[The problem] Search the listing below for the line containing "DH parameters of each". From there through the line containing "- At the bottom", transcribe every line exactly, both ends included.

[Material shown]
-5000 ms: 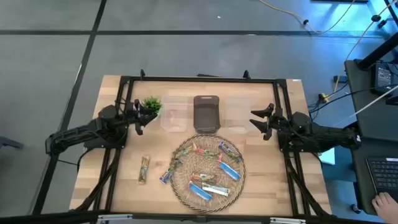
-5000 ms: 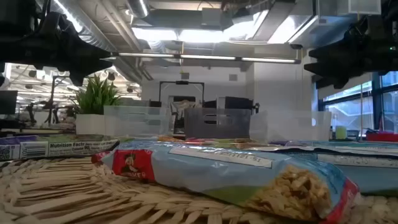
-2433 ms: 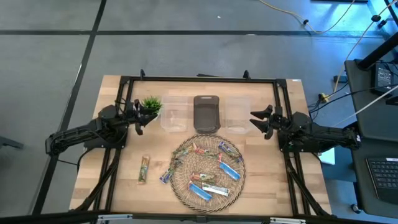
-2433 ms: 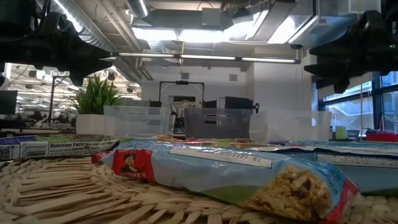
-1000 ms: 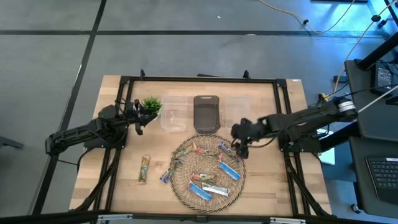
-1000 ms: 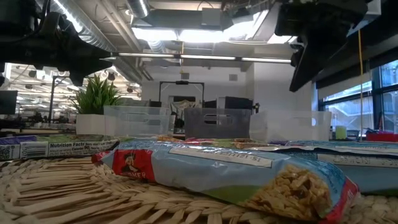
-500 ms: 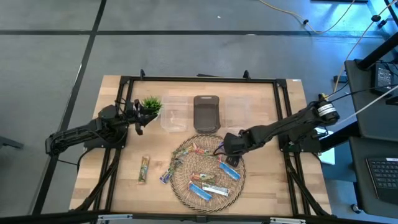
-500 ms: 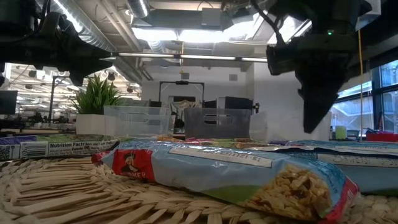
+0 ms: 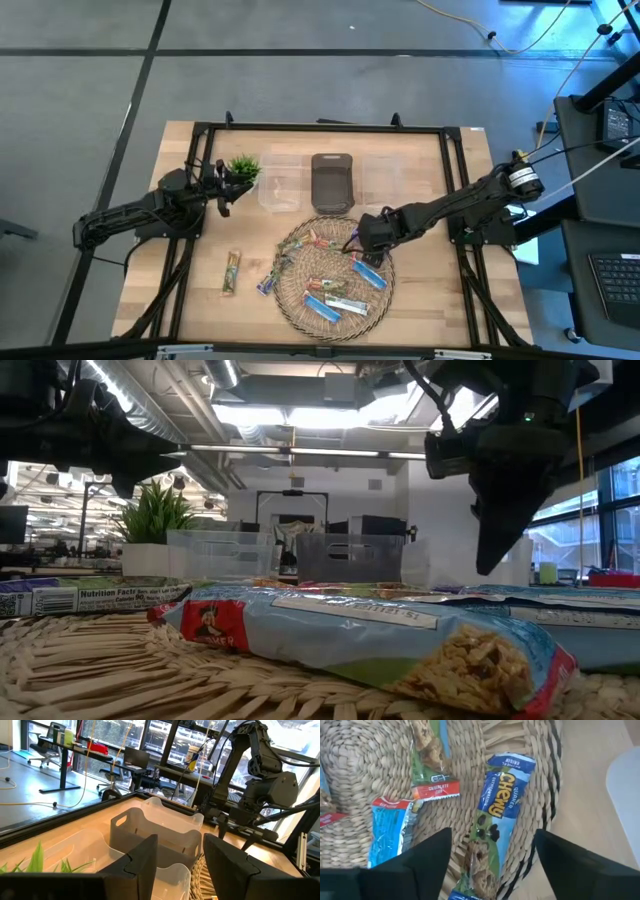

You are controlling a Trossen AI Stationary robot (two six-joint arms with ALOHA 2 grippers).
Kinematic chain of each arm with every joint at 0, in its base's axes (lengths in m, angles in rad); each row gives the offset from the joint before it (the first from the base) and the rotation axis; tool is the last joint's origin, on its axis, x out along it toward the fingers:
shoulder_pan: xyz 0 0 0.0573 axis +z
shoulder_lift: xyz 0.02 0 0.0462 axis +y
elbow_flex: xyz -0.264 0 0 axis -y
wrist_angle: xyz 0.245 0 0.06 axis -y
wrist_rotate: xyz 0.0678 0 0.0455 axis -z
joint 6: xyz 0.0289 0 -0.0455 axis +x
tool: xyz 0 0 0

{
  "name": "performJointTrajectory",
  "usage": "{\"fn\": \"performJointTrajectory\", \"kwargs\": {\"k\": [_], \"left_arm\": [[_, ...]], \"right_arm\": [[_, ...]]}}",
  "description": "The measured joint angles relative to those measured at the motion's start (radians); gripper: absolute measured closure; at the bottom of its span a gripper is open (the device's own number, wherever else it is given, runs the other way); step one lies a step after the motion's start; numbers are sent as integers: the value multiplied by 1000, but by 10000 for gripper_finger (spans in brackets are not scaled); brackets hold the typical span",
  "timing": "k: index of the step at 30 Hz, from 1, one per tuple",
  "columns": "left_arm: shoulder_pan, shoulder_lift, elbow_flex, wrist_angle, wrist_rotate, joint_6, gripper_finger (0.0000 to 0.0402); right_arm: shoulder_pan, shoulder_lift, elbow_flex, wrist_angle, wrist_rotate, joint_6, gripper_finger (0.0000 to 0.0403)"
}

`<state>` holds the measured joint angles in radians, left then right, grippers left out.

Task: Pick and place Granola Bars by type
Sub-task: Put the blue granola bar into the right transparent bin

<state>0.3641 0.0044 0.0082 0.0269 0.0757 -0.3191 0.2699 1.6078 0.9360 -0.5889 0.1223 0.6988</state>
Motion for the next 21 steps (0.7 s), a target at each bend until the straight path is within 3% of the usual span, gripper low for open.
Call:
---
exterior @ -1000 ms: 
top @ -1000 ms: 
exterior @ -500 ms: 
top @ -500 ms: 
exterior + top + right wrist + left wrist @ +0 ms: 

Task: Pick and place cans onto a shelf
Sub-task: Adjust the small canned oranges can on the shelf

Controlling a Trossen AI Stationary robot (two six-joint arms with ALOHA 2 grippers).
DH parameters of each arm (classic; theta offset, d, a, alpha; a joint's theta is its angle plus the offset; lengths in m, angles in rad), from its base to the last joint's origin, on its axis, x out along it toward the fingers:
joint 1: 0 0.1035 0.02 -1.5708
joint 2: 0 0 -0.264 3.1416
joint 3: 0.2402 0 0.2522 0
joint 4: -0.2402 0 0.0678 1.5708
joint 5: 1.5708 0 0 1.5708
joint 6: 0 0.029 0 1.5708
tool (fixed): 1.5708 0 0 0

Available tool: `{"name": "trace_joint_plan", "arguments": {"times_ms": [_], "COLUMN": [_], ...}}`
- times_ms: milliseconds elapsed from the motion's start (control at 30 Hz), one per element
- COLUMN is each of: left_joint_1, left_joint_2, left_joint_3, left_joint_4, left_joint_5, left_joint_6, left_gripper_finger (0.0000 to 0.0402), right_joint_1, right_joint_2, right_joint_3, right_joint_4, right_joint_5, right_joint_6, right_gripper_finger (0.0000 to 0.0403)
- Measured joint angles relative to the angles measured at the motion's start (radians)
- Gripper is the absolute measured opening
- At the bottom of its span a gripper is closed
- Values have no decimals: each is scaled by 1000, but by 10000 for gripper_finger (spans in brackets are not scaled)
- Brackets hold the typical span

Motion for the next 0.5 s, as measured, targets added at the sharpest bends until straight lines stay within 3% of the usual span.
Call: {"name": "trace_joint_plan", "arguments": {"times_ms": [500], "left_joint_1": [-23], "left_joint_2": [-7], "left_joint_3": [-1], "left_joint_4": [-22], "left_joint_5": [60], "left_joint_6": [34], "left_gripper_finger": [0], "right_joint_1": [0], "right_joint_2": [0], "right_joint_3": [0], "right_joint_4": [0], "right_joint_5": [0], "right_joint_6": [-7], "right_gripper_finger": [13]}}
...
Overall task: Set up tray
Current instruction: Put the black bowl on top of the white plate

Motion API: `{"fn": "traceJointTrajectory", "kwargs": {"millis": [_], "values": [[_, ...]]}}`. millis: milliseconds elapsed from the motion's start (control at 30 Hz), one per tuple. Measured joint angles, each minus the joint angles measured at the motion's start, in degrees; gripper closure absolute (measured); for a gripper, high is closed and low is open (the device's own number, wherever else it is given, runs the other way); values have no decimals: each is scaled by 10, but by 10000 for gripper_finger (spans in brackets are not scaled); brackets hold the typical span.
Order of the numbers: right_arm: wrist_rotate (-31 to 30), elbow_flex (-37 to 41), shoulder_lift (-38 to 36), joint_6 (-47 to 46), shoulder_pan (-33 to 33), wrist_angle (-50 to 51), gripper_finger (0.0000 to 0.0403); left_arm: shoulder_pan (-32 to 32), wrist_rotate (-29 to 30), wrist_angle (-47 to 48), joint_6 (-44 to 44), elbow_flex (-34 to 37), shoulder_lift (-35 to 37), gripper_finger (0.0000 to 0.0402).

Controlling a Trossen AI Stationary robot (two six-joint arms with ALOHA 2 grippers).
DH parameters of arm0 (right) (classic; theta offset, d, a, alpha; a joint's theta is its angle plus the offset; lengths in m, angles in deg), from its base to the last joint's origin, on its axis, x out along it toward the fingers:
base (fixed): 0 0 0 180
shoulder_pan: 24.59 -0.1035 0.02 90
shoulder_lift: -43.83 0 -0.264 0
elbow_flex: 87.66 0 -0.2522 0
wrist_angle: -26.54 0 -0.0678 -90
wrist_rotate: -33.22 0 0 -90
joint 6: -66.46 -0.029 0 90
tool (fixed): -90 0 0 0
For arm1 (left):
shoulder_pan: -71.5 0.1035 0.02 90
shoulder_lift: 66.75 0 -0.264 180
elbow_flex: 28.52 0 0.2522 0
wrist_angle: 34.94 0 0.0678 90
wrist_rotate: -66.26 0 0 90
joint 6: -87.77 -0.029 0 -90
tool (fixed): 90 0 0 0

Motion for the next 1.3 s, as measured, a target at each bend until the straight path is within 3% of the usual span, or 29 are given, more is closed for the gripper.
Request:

[Answer]
DH parameters of each arm (classic; theta offset, d, a, alpha; a joint's theta is its angle plus the offset; lengths in m, angles in rad), from its base to the last joint's origin, on its axis, x out along it toward the fingers:
joint 1: 0 0.1035 0.02 -1.5708
joint 2: 0 0 -0.264 3.1416
joint 3: 0.2402 0 0.2522 0
joint 4: -0.2402 0 0.0678 1.5708
joint 5: 1.5708 0 0 1.5708
joint 6: 0 0.029 0 1.5708
tool (fixed): 1.5708 0 0 0

Available tool: `{"name": "trace_joint_plan", "arguments": {"times_ms": [_], "COLUMN": [_], ...}}`
- times_ms: milliseconds elapsed from the motion's start (control at 30 Hz), one per element
- COLUMN is each of: left_joint_1, left_joint_2, left_joint_3, left_joint_4, left_joint_5, left_joint_6, left_gripper_finger (0.0000 to 0.0402), right_joint_1, right_joint_2, right_joint_3, right_joint_4, right_joint_5, right_joint_6, right_gripper_finger (0.0000 to 0.0403)
- Measured joint angles relative to the angles measured at the motion's start (radians)
- Gripper is the absolute measured opening
- At the bottom of its span a gripper is closed

The required response has been given in full.